* **TASK DIRECTIONS**
Repeat the records. Each line must match exactly.

* **PROVIDED ENTRIES**
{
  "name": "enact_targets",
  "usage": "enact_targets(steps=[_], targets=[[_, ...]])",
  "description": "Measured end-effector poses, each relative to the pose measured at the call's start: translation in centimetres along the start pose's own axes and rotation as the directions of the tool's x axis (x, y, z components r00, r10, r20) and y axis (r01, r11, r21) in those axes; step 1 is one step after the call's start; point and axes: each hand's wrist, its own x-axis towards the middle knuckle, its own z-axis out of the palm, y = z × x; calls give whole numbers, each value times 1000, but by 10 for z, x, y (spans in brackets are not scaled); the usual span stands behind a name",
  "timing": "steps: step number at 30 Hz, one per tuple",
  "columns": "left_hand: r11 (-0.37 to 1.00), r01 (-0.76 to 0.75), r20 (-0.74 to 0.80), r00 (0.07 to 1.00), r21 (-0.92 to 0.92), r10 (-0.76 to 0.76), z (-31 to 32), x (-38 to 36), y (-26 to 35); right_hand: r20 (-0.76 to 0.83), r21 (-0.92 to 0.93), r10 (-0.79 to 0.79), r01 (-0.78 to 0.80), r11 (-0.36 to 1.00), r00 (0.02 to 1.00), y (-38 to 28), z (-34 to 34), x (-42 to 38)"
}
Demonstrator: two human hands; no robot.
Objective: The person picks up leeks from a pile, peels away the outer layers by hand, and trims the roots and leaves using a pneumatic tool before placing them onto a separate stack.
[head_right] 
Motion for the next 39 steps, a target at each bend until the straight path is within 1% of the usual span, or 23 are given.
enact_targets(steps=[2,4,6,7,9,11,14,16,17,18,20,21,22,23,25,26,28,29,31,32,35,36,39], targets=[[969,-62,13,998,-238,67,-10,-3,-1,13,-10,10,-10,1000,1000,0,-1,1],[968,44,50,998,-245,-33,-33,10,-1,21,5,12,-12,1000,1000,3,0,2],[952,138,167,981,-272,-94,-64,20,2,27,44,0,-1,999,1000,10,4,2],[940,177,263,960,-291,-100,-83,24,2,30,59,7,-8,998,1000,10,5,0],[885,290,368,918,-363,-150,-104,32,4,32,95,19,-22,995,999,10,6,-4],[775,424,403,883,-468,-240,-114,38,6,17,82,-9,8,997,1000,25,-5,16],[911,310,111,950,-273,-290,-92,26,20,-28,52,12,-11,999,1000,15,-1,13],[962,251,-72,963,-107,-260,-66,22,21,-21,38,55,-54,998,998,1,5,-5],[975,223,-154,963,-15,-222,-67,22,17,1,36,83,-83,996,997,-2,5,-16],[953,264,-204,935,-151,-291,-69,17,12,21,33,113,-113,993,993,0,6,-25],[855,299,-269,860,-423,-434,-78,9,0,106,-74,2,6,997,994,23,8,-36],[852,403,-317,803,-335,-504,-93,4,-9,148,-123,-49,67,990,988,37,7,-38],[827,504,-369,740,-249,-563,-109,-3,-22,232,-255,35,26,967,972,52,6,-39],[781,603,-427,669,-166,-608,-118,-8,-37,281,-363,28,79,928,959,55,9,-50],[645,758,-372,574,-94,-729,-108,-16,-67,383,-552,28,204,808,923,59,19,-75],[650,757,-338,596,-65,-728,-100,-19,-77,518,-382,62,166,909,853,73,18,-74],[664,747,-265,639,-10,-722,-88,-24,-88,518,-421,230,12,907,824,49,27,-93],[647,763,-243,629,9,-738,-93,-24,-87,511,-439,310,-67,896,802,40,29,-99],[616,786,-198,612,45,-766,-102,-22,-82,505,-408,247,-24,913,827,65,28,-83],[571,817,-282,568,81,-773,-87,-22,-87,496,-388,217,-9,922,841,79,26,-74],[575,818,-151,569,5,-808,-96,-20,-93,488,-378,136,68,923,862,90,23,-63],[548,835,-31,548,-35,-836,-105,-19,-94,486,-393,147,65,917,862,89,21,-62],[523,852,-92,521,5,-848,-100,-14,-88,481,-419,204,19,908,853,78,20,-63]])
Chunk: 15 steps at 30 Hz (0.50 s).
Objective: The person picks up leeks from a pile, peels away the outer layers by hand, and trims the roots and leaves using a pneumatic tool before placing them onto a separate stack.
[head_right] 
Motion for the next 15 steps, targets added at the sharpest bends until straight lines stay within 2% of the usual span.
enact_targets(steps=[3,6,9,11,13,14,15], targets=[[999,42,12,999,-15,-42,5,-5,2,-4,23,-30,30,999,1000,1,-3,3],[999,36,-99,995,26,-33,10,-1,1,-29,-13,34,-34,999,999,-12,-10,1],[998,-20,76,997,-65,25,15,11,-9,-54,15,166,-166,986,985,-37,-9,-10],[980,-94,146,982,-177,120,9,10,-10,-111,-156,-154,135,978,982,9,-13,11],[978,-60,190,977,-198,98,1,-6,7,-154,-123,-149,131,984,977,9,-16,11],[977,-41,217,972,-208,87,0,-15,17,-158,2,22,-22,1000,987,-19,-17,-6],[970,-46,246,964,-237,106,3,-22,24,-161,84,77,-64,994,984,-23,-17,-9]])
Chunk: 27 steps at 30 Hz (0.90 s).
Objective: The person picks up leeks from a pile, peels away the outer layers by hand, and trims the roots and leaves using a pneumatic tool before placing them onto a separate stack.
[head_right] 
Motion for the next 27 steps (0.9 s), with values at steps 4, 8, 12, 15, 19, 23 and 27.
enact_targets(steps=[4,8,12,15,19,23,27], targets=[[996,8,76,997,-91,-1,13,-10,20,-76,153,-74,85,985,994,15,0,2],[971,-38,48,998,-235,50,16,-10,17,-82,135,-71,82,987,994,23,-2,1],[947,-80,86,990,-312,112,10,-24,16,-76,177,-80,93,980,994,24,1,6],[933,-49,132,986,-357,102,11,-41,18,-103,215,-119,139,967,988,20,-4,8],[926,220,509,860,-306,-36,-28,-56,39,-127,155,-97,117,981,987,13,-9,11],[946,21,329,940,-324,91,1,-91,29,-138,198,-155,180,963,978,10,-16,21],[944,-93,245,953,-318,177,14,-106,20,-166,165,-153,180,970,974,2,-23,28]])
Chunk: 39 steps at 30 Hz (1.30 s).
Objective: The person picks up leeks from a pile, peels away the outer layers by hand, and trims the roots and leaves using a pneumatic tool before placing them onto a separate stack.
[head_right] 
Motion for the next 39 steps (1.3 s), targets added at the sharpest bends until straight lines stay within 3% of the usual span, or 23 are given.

* **EXERCISE ANSWER**
{
  "name": "enact_targets",
  "usage": "enact_targets(steps=[_], targets=[[_, ...]])",
  "description": "Measured end-effector poses, each relative to the pose measured at the call's start: translation in centimetres along the start pose's own axes and rotation as the directions of the tool's x axis (x, y, z components r00, r10, r20) and y axis (r01, r11, r21) in those axes; step 1 is one step after the call's start; point and axes: each hand's wrist, its own x-axis towards the middle knuckle, its own z-axis out of the palm, y = z × x; calls give whole numbers, each value times 1000, but by 10 for z, x, y (spans in brackets are not scaled); the usual span stands behind a name",
  "timing": "steps: step number at 30 Hz, one per tuple",
  "columns": "left_hand: r11 (-0.37 to 1.00), r01 (-0.76 to 0.75), r20 (-0.74 to 0.80), r00 (0.07 to 1.00), r21 (-0.92 to 0.92), r10 (-0.76 to 0.76), z (-31 to 32), x (-38 to 36), y (-26 to 35); right_hand: r20 (-0.76 to 0.83), r21 (-0.92 to 0.93), r10 (-0.79 to 0.79), r01 (-0.78 to 0.80), r11 (-0.36 to 1.00), r00 (0.02 to 1.00), y (-38 to 28), z (-34 to 34), x (-42 to 38)"
}
Demonstrator: two human hands; no robot.
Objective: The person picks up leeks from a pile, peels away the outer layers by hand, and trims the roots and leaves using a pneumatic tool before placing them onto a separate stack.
[head_right] 
Motion for the next 39 steps, a target at each bend until the straight path is within 1% of the usual span, or 23 are given.
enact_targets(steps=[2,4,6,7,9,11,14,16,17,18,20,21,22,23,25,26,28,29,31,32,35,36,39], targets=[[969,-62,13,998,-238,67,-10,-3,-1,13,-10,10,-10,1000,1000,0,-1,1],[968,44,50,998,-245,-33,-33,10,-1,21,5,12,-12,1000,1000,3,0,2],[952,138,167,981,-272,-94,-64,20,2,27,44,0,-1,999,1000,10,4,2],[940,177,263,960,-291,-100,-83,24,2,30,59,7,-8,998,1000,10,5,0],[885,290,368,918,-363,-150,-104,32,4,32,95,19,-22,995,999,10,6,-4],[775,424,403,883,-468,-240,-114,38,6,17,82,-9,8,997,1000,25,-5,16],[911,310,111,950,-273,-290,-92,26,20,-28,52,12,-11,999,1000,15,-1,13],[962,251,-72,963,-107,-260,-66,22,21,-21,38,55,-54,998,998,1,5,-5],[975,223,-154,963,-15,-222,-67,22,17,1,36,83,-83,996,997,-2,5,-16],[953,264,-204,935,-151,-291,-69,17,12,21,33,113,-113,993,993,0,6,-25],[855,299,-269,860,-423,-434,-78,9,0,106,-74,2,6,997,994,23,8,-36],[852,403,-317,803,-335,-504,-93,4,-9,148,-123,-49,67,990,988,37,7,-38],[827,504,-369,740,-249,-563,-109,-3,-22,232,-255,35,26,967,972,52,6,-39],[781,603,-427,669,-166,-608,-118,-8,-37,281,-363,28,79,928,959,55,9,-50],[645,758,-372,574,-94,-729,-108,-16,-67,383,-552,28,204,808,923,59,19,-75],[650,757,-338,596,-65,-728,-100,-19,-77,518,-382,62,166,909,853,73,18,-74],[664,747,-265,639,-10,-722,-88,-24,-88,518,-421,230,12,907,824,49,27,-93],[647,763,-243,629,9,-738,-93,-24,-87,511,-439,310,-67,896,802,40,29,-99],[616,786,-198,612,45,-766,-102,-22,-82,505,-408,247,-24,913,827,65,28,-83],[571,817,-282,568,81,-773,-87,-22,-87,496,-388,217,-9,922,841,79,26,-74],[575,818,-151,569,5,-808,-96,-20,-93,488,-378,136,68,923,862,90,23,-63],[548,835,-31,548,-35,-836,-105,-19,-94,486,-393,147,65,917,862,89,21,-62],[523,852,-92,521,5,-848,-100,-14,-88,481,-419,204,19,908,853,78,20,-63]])
Chunk: 15 steps at 30 Hz (0.50 s).
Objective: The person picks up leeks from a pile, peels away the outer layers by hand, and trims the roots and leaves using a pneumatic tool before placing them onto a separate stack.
[head_right] 
Motion for the next 15 steps, targets added at the sharpest bends until straight lines stay within 2% of the usual span.
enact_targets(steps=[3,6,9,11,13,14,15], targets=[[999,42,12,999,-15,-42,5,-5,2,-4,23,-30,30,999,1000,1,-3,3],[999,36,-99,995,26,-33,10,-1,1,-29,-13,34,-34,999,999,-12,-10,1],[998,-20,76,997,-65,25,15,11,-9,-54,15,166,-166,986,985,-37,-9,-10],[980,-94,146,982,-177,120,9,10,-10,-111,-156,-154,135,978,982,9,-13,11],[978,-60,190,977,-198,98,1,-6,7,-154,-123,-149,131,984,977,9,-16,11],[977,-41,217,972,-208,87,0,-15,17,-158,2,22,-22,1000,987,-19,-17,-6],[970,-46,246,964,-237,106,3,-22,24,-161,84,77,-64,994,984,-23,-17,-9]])
Chunk: 27 steps at 30 Hz (0.90 s).
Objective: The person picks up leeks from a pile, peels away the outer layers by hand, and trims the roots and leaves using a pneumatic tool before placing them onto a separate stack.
[head_right] 
Motion for the next 27 steps (0.9 s), with values at steps 4, 8, 12, 15, 19, 23 and 27.
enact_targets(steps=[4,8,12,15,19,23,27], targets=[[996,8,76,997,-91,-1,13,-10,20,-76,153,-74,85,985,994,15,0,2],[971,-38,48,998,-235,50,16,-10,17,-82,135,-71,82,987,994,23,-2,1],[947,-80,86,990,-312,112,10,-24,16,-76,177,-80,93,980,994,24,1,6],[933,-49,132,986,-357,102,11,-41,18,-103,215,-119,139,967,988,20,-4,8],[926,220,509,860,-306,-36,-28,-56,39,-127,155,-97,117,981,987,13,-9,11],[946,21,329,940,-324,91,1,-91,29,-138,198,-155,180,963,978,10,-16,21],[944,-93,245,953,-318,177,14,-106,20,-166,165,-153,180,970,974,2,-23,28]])
Chunk: 39 steps at 30 Hz (1.30 s).
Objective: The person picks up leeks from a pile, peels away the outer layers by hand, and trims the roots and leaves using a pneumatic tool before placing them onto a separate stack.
[head_right] 
Motion for the next 39 steps (1.3 s), targets added at the sharpest bends until straight lines stay within 3% of the usual span, or 23 are given.

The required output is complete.